Pero a fin de cuentas la excursión de los señores Bardot con su hija Brigitte al monasterio sólo duró una hora. Se pasearon bajo los pinos, tomaron un refresco en la cantina de la hospedería, contemplaron el panorama y se fueron. En esos días el prior pasaba por un asunto mucho más enojoso. En una de aquellas ermitas, colgada sobre un precipicio como un nido de halcones, se había instalado una mujer abandonada por uno de los novicios.

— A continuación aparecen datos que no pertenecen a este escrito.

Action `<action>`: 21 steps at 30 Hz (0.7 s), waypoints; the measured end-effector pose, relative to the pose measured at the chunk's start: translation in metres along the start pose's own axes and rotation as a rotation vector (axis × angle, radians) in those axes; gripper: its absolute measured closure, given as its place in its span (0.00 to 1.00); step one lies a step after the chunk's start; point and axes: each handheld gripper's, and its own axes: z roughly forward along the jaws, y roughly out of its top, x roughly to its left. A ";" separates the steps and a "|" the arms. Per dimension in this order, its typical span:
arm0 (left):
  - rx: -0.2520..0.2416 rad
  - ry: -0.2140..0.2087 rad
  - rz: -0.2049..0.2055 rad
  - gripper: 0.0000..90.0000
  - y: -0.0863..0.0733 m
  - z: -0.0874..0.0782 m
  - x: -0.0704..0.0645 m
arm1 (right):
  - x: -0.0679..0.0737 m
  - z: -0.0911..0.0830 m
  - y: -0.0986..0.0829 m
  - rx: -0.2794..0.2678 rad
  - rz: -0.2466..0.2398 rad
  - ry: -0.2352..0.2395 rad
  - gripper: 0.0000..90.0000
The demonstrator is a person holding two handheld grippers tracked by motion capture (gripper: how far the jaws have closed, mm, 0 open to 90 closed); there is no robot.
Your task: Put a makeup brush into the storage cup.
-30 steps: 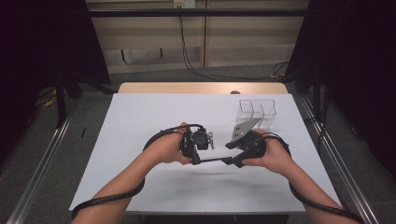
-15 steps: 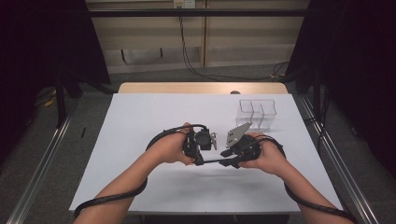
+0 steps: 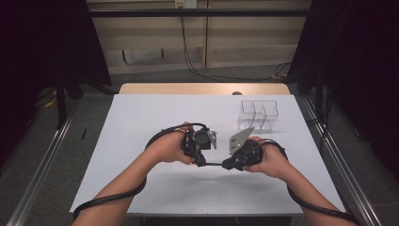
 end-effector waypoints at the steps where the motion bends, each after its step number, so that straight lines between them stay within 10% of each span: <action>1: -0.018 -0.003 -0.008 0.93 0.000 -0.002 0.001 | 0.000 0.001 -0.001 0.007 0.000 0.004 0.94; 21: -0.046 0.000 -0.005 0.93 0.008 -0.015 0.005 | 0.000 0.010 -0.009 -0.022 0.044 0.012 0.95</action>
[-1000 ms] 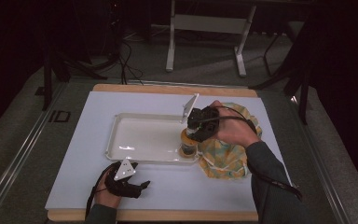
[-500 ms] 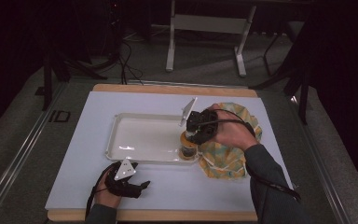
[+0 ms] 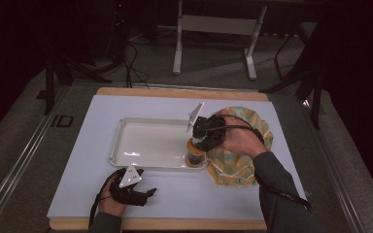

Habían sido novios cuatro años, iban a casarse, ella tenía ya el ajuar completo con sus iniciales bordadas en las sábanas, en la parroquia se habían proclamado las amonestaciones e incluso la familia ya había comprado el chocolate y los rollos careados para el banquete de boda, pero dos días antes de la ceremonia al novio le había dado el rapto y desapareció después de dejar una carta en la que decía haber recibido una llamada celestial que le forzaba a tomar los hábitos de carmelita. La novia había conseguido dar con su paradero y parecía empeñada en rescatarlo. El prior había llamado a la Guardia Civil para desalojarla de la gruta, pero ella se hizo fuerte y desde lo alto de la montaña a veces le daba por gritar el nombre de su novio. Cuando veía llegar a la Guardia Civil la mujer se echaba al monte, y pasado el peligro volvía a la gruta, y en las noches en que el amor le daba como una fiebre en el cerebro gritaba el nombre y por todo el valle se oía: "¡¡An... tooo... nio, te... quieee... roo!! ¡¡Sal de ahí!!". El nombre de su novio lo devolvían varios ecos, saltaba la tapia del convento y llegaba hasta su celda. El caso rayaba con la novela gótica.